Scheduler config reference
Scheduler config reference
The scheduler config is a YAML document with up to three top-level keys, all optional. An empty config is valid: an org with no rules passes every workload through. Unknown keys are rejected at every level. The config is org-scoped and versioned: applying creates a new active version.
Structure
| Key | Purpose |
|---|---|
resource_flavors | Named compute categories, matched to workloads by label. |
resource_queues | Pools that hold workloads and cap usage with quotas. |
scheduling_rules | Ordered rules that route workloads to queues and assign priority. |
resource_flavors
A list of named compute categories, matched to workloads by label selectors. A workload is assigned
a flavor per resource group: within a group, the group's flavors are tried in listed order,
and the workload gets the first flavor whose selector matches its labels and that has quota
available. If no flavor matches, the workload is rejected.
| Field | Type | Required | Description |
|---|---|---|---|
name | string | Yes | Unique flavor name (non-empty). Referenced from a queue's quota by this name. |
selector | list of match expressions | No | Label rules a workload must satisfy (all must match). Omit to match every workload (catch-all flavor). |
advanced_instance_config | object | No | Opaque cloud-provider launch overrides, passed through verbatim (for example EC2 CapacityReservationSpecification, instance tags, or Kubernetes pod metadata). |
The selector shape is identical in resource_flavors and scheduling_rules, and both match the
same set of workload labels. Keys are matched exactly and are case-sensitive;
reserved keys are hyphenated (for example accelerator-type, not accelerator_type).
resource_queues
A list of named pools that hold workloads and cap their resource usage with quotas. A queue that
omits resource_groups is a passthrough: every workload routed to it is admitted with no quota
enforcement.
| Field | Type | Required | Description |
|---|---|---|---|
name | string | Yes | Unique queue name (non-empty). Referenced by a scheduling rule's resource_queue. |
preemption | object | No | Whether and how the queue preempts running workloads. See preemption. |
resource_groups | list of objects | No | Quotas, grouped by the resources they cover. See resource_groups. Omit entirely to make the queue a passthrough. |
A queue's spec is immutable per name. To change a queue's shape, use a new name (for example
team-a:v2).
preemption
Controls when a queue evicts running workloads to free quota.
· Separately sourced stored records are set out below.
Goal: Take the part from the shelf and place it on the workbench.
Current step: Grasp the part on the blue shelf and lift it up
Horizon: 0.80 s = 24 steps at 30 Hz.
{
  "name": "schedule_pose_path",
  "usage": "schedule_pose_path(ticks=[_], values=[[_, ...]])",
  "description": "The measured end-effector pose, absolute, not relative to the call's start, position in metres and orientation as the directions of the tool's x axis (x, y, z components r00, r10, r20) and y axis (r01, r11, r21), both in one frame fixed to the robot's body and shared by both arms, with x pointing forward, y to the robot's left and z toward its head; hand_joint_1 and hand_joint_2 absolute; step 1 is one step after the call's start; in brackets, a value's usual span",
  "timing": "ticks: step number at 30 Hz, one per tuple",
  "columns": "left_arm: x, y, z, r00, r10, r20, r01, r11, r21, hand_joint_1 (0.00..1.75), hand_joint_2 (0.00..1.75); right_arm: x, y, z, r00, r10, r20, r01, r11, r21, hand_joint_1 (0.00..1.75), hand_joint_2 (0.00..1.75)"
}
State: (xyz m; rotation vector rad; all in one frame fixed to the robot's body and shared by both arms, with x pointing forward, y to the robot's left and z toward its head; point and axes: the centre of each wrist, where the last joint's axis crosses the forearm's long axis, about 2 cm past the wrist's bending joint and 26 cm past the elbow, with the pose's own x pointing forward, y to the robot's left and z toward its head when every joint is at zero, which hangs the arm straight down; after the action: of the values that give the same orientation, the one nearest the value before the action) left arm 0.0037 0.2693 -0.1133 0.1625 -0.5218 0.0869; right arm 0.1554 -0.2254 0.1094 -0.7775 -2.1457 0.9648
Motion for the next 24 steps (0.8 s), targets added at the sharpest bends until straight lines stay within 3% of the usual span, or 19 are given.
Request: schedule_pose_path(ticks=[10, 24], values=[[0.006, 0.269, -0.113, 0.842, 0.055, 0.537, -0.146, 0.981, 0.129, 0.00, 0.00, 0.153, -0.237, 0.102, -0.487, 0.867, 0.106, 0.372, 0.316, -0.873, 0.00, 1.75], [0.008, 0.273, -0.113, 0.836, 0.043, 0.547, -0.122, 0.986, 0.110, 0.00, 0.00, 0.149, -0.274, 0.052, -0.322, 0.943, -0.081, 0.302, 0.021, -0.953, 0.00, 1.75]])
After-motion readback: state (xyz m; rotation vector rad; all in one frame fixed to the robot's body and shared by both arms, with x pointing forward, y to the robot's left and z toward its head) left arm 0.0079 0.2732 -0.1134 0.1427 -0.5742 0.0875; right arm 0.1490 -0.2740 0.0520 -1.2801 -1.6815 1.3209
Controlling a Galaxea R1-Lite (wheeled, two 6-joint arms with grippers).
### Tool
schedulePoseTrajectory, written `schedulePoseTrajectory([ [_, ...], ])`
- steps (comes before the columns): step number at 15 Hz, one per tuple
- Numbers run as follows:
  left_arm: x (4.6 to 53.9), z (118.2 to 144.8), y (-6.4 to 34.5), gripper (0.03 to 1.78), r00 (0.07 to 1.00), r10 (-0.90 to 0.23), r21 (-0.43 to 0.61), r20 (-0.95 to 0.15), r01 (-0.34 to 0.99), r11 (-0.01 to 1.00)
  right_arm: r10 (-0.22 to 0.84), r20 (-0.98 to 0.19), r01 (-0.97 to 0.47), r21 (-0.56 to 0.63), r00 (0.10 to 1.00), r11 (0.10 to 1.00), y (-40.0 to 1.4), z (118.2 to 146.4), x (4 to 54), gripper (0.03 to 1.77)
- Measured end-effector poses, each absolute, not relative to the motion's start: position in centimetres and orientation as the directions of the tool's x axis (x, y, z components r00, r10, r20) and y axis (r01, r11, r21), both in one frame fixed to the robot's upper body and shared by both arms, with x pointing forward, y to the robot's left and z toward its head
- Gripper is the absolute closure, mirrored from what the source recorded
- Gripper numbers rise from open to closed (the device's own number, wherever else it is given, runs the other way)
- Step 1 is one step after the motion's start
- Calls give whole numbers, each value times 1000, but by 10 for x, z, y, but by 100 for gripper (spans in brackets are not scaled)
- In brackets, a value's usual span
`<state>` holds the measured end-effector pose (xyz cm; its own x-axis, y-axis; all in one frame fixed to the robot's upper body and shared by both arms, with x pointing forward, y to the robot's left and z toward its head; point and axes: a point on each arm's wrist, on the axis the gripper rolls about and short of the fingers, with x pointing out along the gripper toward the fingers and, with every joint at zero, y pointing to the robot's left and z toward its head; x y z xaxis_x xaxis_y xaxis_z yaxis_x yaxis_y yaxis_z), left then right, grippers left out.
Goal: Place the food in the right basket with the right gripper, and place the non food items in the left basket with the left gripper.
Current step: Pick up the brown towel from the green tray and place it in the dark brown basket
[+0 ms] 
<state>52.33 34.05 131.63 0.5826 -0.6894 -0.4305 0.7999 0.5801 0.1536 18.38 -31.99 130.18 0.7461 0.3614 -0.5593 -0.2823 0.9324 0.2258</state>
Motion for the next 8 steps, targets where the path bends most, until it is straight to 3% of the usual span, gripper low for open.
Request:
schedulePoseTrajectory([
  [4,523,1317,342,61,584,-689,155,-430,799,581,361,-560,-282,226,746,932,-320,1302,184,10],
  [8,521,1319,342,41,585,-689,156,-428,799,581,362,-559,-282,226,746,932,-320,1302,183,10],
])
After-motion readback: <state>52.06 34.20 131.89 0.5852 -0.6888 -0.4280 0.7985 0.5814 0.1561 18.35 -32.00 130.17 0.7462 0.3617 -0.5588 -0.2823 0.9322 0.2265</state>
| Field | One of | Description |
|---|---|---|
within_resource_queue | never, lower_priority | When lower_priority, a workload may preempt strictly lower-priority workloads in the same queue. never (or unset) means no preemption. |
resource_groups
Each entry groups a set of resource axes governed together, with per-flavor quotas. Omit
resource_groups from a queue to make it a passthrough (admit everything, no quota).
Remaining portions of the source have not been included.